** PROBLEM TO SOLVE **
Using the data below, return all lines in which "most" appears.
BEGIN SUPPLIED INFORMATION
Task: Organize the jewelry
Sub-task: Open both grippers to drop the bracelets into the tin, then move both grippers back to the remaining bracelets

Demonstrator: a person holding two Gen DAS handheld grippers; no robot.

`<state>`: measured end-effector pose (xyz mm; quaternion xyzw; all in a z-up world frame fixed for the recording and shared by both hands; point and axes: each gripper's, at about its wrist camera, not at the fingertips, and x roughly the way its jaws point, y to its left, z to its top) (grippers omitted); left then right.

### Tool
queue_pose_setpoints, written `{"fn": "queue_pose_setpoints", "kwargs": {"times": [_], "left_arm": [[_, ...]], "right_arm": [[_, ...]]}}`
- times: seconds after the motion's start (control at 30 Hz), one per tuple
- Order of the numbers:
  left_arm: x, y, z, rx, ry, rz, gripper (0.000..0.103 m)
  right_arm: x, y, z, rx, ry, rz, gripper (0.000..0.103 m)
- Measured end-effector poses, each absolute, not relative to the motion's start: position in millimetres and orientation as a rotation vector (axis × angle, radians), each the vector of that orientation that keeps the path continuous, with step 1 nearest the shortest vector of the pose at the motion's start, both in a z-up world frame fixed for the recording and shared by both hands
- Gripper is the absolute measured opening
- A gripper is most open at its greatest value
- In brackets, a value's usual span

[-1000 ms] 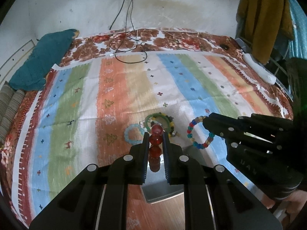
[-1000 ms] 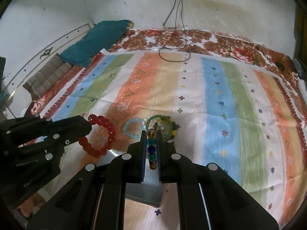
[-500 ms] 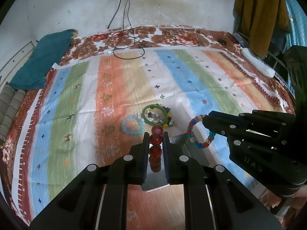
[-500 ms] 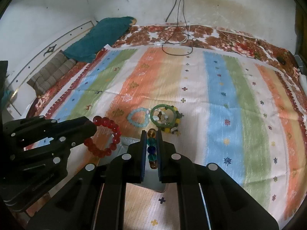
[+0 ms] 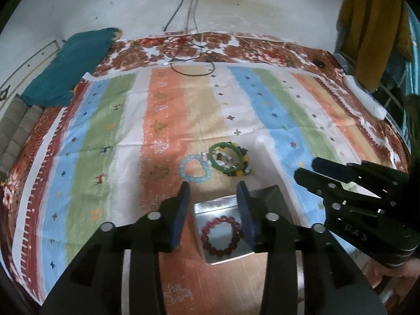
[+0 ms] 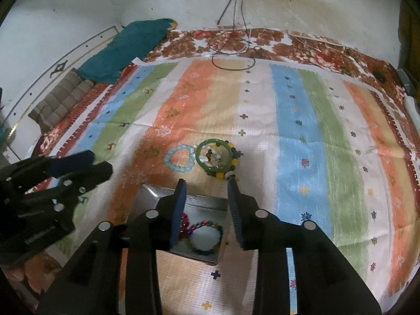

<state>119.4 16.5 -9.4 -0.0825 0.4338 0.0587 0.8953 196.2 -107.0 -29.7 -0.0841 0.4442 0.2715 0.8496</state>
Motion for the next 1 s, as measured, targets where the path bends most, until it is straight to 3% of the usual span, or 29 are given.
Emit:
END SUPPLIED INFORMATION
** SOLUTION TO THIS EXERCISE **
- A gripper is most open at its greatest value
Motion for the next 1 s, as measured, targets where the path bends most, until it is straight to 3% of the usual span, or 29 are given.

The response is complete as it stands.